Column Statistics

Show basic statistics for data features.

Inputs

Data: input data

Outputs

Reduced data: table containing only selected features
Statistics: table containing statistics of the selected features

The Column Statistics widget provides a quick way to inspect and find interesting features in a given data set.

The Column Statistics widget on the heart-disease data set.

The feature type - can be categorical, numeric, time and string.
The name of the feature.
The histogram showing the distribution of feature's values. Values of numeric features are split into bins.
Further columns show different statistics. Mean, minimal and maximal value are computed only for numeric features. Mode shows the most common value for numeric or categorical feature. Dispersion shows coefficient of variation for numeric features, and entropy for categorical.
The bars in the histogram can be further split by value of another variable.
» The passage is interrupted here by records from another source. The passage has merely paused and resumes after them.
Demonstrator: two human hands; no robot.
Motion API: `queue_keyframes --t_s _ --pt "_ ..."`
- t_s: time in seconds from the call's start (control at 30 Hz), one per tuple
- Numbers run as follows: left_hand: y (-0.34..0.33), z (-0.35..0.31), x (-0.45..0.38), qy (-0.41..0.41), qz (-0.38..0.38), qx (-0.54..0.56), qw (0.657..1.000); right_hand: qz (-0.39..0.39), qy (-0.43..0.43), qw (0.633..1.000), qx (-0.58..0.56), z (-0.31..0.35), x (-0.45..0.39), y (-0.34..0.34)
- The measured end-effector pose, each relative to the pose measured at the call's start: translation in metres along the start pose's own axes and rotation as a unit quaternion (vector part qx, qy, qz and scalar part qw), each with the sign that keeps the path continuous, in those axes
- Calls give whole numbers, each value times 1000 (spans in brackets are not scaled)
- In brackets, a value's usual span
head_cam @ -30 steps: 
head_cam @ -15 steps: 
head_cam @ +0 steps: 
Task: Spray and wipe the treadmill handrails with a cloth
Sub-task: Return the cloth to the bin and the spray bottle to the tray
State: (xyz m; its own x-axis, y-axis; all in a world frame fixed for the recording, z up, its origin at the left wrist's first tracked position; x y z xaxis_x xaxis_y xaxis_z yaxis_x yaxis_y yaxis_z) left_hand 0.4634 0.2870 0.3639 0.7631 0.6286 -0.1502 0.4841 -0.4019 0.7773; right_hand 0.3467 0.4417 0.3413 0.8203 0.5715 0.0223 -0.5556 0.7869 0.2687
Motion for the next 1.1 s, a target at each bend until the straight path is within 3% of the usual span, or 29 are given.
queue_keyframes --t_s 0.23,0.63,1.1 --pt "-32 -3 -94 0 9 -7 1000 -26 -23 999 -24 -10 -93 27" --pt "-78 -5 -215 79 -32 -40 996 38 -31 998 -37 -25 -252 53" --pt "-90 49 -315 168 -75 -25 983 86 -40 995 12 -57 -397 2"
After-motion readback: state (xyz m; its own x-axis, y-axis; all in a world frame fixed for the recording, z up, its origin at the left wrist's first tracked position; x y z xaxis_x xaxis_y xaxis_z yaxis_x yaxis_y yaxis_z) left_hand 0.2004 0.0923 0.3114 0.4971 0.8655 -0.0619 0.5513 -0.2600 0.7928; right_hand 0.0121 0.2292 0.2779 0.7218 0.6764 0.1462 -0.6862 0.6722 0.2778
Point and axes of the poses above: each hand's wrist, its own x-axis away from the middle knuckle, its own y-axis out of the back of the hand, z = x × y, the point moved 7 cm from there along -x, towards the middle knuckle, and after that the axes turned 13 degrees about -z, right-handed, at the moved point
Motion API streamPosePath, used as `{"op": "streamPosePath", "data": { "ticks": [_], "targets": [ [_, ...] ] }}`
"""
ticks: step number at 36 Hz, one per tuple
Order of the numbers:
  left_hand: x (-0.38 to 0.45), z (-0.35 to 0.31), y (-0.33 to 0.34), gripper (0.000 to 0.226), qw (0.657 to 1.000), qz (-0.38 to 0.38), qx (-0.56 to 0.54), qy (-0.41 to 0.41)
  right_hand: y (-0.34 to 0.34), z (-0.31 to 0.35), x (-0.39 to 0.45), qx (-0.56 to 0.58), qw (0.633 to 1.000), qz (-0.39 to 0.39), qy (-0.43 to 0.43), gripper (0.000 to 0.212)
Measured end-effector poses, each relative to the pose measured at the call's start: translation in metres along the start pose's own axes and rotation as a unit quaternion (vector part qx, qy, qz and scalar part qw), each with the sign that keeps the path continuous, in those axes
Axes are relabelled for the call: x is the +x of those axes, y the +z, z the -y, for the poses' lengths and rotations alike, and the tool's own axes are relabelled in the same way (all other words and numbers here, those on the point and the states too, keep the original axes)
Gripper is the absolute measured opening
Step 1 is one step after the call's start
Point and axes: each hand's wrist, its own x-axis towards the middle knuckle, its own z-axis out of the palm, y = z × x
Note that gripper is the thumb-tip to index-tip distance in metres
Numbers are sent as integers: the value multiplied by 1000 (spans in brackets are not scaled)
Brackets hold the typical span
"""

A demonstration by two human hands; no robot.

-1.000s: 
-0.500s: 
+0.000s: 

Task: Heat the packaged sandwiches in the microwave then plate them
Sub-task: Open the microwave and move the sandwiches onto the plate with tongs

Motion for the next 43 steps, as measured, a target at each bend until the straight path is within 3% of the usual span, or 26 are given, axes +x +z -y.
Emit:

The default choice is the target variable, but the user can change this to an arbitrary feature or none.

Example

The Column Statistics widget is most often used after the File widget to inspect and find potentially interesting features in the given data set. In the following examples, we use the heart-disease data set.

Once we have found a subset of potentially interesting features, or we have found features that we would like to exclude, we can simply select the features we want to keep. The widget outputs a new data set with only these features.

Alternatively, if we want to store feature statistics, we can use the Statistics output and manipulate those values as needed. In this example, we display the statistics in a table.